■ **Exercise**: Starting at the first line, reproduce the listing below in full, exactly as given.

BEGIN Data block

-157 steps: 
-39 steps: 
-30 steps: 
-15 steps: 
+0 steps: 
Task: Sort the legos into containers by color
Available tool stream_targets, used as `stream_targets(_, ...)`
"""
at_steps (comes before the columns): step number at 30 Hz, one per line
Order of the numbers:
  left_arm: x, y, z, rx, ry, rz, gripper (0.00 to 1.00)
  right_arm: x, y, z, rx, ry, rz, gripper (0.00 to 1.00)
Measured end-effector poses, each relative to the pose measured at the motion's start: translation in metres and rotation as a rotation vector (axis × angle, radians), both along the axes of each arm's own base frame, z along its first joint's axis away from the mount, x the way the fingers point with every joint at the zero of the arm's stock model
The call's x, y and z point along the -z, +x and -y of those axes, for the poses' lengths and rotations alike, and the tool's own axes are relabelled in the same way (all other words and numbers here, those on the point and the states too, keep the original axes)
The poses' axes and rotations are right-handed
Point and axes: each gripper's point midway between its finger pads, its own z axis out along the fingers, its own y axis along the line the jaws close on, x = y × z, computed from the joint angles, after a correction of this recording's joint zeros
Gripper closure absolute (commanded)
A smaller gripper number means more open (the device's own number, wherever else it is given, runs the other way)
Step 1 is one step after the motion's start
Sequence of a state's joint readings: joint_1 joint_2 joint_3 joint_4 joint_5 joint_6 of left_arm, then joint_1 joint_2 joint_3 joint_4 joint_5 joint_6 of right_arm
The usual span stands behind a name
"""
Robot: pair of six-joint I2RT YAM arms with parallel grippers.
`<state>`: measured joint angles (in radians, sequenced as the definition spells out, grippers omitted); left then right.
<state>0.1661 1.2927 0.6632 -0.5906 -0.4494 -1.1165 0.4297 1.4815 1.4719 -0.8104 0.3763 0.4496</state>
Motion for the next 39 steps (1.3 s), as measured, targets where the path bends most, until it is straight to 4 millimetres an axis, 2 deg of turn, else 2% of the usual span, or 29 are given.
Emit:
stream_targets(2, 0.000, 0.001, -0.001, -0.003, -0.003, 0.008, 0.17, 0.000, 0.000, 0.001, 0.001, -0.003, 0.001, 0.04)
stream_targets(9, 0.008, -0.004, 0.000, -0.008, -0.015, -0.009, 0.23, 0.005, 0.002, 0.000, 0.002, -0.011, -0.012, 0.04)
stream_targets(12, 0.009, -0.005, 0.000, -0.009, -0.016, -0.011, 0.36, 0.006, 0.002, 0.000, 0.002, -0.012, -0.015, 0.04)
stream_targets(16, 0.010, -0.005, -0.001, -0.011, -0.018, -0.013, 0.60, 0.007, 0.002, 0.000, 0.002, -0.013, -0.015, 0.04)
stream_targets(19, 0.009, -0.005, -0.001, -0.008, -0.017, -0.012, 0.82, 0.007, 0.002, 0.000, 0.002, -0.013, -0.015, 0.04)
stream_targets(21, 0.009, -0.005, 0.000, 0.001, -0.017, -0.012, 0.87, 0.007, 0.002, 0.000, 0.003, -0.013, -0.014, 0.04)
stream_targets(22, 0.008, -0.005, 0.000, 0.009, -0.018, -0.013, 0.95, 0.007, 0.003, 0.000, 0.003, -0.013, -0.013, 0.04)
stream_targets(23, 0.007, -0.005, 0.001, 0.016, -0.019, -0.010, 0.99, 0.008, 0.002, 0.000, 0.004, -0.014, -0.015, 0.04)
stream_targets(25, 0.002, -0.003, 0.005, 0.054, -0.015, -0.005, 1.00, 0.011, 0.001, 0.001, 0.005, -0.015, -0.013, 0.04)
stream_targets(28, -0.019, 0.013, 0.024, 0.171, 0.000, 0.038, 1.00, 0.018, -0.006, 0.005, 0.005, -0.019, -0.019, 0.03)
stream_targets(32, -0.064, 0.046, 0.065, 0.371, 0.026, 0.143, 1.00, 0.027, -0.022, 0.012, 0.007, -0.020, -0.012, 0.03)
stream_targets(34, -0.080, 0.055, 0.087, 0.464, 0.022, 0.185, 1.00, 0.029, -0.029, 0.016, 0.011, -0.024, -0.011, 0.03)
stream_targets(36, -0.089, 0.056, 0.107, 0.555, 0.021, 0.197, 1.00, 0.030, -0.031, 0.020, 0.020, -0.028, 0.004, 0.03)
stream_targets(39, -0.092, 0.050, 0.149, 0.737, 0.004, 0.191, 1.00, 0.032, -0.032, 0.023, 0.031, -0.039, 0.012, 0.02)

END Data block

■ **Solution to the problem**:
-157 steps: 
-39 steps: 
-30 steps: 
-15 steps: 
+0 steps: 
Task: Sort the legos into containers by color
Available tool stream_targets, used as `stream_targets(_, ...)`
"""
at_steps (comes before the columns): step number at 30 Hz, one per line
Order of the numbers:
  left_arm: x, y, z, rx, ry, rz, gripper (0.00 to 1.00)
  right_arm: x, y, z, rx, ry, rz, gripper (0.00 to 1.00)
Measured end-effector poses, each relative to the pose measured at the motion's start: translation in metres and rotation as a rotation vector (axis × angle, radians), both along the axes of each arm's own base frame, z along its first joint's axis away from the mount, x the way the fingers point with every joint at the zero of the arm's stock model
The call's x, y and z point along the -z, +x and -y of those axes, for the poses' lengths and rotations alike, and the tool's own axes are relabelled in the same way (all other words and numbers here, those on the point and the states too, keep the original axes)
The poses' axes and rotations are right-handed
Point and axes: each gripper's point midway between its finger pads, its own z axis out along the fingers, its own y axis along the line the jaws close on, x = y × z, computed from the joint angles, after a correction of this recording's joint zeros
Gripper closure absolute (commanded)
A smaller gripper number means more open (the device's own number, wherever else it is given, runs the other way)
Step 1 is one step after the motion's start
Sequence of a state's joint readings: joint_1 joint_2 joint_3 joint_4 joint_5 joint_6 of left_arm, then joint_1 joint_2 joint_3 joint_4 joint_5 joint_6 of right_arm
The usual span stands behind a name
"""
Robot: pair of six-joint I2RT YAM arms with parallel grippers.
`<state>`: measured joint angles (in radians, sequenced as the definition spells out, grippers omitted); left then right.
<state>0.1661 1.2927 0.6632 -0.5906 -0.4494 -1.1165 0.4297 1.4815 1.4719 -0.8104 0.3763 0.4496</state>
Motion for the next 39 steps (1.3 s), as measured, targets where the path bends most, until it is straight to 4 millimetres an axis, 2 deg of turn, else 2% of the usual span, or 29 are given.
Emit:
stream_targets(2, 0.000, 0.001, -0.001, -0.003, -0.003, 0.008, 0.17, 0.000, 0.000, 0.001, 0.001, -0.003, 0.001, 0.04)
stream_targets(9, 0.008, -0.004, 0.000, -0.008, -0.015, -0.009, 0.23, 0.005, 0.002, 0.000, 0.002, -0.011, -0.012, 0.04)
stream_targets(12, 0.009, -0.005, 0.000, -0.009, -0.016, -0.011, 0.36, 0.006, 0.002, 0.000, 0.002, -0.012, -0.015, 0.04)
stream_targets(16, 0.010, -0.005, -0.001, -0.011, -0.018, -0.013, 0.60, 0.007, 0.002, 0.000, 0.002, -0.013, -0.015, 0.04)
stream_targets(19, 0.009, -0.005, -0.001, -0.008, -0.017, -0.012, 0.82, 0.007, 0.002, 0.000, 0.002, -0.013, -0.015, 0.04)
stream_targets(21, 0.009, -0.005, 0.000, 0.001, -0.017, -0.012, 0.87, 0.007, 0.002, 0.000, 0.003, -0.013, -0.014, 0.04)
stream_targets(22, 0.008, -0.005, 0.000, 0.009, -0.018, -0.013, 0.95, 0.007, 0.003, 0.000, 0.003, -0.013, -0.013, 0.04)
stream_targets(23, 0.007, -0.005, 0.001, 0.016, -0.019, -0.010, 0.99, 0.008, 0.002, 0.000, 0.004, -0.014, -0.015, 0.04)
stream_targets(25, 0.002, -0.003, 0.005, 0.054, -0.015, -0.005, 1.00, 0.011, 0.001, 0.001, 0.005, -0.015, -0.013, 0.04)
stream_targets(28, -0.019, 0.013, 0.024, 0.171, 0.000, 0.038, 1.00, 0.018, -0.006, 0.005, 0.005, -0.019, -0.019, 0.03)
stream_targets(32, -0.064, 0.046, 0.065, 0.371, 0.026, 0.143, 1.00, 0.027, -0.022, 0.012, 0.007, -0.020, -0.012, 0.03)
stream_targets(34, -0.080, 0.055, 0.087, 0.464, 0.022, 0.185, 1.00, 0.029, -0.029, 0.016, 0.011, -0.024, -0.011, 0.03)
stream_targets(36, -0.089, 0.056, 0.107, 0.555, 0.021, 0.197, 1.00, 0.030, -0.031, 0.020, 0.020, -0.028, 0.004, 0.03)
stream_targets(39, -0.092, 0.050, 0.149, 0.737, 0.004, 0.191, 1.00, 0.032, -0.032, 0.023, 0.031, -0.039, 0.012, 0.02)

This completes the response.